Oxford Gene Technology (OGT), a provider of clinical genetics and diagnostic solutions designed to advance molecular medicine, has launched its next-generation targeted sequencing service.
The new offering takes advantage of the company's high-quality processes and in-house bioinformatics experience to provide a complete targeted sequencing solution.
This includes whole exome sequencing, as well as the custom targeted sequencing of any genomic region of interest.
This new service is designed to make it easy for all researchers to obtain the benefits of next-generation sequencing (NGS) without the need for extensive technical knowledge, equipment or bioinformatics resources.
The planning of an NGS experiment is a complex process, with many critical components to consider, including protocol choice, library design, capture method, instrumentation and coverage.
Optimising these steps is essential for generating accurate, insightful data, according to the company.

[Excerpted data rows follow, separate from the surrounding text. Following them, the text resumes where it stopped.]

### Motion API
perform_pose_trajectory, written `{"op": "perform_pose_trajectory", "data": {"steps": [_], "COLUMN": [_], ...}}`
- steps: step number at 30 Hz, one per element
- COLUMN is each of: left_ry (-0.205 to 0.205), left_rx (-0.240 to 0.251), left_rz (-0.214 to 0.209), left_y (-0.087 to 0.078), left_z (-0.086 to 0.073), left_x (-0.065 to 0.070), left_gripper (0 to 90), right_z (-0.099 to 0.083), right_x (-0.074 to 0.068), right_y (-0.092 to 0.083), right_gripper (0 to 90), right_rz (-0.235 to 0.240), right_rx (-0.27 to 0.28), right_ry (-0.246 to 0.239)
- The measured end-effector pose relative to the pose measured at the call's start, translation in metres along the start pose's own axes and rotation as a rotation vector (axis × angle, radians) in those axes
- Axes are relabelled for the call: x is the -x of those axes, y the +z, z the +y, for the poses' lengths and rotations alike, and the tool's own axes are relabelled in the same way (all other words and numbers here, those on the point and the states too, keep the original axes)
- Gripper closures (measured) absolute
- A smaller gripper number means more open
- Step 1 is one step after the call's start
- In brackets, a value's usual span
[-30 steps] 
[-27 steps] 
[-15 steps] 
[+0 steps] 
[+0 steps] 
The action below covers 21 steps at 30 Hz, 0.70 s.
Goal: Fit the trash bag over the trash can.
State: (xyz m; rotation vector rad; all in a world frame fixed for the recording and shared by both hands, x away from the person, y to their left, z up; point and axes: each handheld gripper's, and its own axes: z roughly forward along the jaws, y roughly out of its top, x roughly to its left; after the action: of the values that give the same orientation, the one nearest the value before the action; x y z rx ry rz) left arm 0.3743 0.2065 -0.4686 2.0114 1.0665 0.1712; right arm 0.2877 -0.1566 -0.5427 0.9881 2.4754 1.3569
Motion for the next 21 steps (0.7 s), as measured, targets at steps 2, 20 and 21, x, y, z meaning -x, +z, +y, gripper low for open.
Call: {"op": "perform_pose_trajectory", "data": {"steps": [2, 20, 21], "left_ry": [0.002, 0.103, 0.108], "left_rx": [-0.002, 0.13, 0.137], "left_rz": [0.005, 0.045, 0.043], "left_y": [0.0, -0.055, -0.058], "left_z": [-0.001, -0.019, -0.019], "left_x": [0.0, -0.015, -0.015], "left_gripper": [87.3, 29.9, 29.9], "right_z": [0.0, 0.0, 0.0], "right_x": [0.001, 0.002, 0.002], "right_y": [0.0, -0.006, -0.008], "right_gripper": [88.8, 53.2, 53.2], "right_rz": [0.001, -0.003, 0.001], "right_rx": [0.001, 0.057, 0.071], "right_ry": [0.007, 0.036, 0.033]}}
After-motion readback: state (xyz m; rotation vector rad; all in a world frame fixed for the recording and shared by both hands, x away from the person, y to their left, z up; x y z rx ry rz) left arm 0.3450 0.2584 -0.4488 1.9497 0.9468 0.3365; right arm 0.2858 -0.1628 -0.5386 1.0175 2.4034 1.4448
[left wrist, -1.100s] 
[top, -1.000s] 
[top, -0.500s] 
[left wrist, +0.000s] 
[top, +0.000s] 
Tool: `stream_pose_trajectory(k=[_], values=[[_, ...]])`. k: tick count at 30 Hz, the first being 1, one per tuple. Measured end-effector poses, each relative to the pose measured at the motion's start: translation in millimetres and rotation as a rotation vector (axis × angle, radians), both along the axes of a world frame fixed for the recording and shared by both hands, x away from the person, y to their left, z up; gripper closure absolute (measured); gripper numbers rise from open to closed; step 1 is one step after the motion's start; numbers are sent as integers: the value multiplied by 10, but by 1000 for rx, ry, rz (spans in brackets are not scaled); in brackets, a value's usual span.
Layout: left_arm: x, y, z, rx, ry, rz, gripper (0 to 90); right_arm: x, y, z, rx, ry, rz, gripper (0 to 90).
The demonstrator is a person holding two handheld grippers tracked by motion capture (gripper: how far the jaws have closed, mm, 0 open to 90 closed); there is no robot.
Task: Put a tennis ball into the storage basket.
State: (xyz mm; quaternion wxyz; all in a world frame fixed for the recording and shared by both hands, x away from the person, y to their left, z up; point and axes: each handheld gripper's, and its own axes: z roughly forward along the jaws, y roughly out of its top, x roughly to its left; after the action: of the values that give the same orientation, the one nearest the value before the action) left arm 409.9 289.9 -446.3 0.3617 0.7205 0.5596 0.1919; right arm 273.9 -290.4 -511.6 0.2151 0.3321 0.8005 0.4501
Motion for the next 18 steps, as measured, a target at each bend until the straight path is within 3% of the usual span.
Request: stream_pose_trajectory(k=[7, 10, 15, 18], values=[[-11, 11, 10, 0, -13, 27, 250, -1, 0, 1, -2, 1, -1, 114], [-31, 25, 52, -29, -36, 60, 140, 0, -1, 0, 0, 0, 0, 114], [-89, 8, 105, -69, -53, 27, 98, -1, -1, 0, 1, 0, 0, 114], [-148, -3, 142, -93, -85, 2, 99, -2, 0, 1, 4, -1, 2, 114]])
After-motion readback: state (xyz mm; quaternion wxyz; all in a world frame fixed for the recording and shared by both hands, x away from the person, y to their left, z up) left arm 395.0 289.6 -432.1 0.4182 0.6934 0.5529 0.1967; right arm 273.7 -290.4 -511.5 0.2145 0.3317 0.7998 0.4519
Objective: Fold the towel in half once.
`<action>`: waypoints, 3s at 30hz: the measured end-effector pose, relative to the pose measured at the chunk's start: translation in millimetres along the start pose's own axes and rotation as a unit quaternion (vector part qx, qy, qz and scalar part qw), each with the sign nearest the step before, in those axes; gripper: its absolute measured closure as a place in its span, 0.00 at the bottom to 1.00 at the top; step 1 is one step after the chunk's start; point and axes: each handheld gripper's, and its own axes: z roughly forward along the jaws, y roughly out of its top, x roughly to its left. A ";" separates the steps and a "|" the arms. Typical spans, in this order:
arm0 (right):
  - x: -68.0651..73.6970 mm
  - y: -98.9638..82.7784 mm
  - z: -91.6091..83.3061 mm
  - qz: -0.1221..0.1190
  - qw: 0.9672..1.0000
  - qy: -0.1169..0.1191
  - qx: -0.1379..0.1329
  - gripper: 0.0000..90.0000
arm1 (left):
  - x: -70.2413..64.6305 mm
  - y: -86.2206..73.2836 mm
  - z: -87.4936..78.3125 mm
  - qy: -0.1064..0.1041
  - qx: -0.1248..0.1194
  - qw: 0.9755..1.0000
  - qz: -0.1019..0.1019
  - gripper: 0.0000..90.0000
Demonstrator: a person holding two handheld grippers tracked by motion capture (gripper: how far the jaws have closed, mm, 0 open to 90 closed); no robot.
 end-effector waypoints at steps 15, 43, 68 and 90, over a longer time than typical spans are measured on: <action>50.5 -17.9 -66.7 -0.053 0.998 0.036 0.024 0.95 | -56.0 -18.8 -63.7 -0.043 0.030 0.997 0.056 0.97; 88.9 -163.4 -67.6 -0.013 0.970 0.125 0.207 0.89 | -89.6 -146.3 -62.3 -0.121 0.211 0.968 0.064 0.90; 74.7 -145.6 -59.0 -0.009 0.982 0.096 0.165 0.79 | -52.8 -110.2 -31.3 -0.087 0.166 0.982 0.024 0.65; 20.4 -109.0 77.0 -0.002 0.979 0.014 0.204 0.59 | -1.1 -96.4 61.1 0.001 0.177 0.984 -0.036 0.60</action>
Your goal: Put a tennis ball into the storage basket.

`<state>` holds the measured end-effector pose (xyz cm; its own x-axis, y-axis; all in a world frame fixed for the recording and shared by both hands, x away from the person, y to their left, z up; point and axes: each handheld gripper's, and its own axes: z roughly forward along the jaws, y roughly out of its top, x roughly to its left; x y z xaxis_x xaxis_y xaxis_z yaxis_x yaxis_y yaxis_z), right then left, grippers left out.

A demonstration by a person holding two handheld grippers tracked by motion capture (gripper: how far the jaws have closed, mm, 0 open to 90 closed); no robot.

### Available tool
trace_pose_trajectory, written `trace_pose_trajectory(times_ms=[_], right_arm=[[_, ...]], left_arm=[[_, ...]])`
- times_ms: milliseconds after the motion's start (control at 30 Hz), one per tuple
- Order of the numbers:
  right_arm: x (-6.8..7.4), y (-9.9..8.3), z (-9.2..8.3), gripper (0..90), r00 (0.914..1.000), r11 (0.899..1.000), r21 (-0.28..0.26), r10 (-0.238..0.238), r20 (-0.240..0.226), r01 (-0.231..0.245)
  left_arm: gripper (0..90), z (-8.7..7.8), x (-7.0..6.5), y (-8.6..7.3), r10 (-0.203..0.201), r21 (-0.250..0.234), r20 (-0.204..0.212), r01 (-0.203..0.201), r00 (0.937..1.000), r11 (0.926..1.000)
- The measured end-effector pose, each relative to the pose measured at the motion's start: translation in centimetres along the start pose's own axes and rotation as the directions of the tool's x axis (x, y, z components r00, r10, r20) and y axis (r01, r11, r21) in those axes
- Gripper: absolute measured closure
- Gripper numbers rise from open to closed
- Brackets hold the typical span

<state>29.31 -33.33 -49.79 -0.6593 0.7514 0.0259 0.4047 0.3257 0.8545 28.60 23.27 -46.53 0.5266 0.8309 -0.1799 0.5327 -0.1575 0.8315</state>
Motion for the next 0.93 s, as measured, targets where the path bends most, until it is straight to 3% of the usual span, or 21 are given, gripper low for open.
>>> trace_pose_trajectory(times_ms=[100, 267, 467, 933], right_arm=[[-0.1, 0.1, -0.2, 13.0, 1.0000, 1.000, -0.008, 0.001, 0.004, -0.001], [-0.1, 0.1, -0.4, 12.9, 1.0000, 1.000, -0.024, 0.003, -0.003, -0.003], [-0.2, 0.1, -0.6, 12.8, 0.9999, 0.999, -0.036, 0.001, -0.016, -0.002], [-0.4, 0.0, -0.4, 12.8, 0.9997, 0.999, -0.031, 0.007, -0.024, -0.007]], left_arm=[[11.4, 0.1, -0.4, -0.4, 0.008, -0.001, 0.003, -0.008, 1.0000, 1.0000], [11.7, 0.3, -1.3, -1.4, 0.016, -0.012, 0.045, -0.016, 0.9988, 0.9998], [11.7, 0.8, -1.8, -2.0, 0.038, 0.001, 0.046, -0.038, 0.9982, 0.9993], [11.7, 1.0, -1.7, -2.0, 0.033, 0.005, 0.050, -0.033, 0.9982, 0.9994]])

OGT claims that its offering - known as the Genefficiency Genomic Services - helps to ensure that each study yields meaningful, reliable results.
The average NGS experiment generates several hundred megabases of sequence, which can be an obstacle to researchers in terms of data management, storage and analysis.
To meet this challenge, OGT's in-house bioinformatics team performs all the standard alignment and quality control processing, maximising data quality, as well as the additional filtering of the information.
The company's entry offering provides results as a user-friendly html report that places features such as insertions, deletions and single nucleotide polymorphisms into context.
This includes the identification of affected genes and proteins, possible disease associations and links to external databases.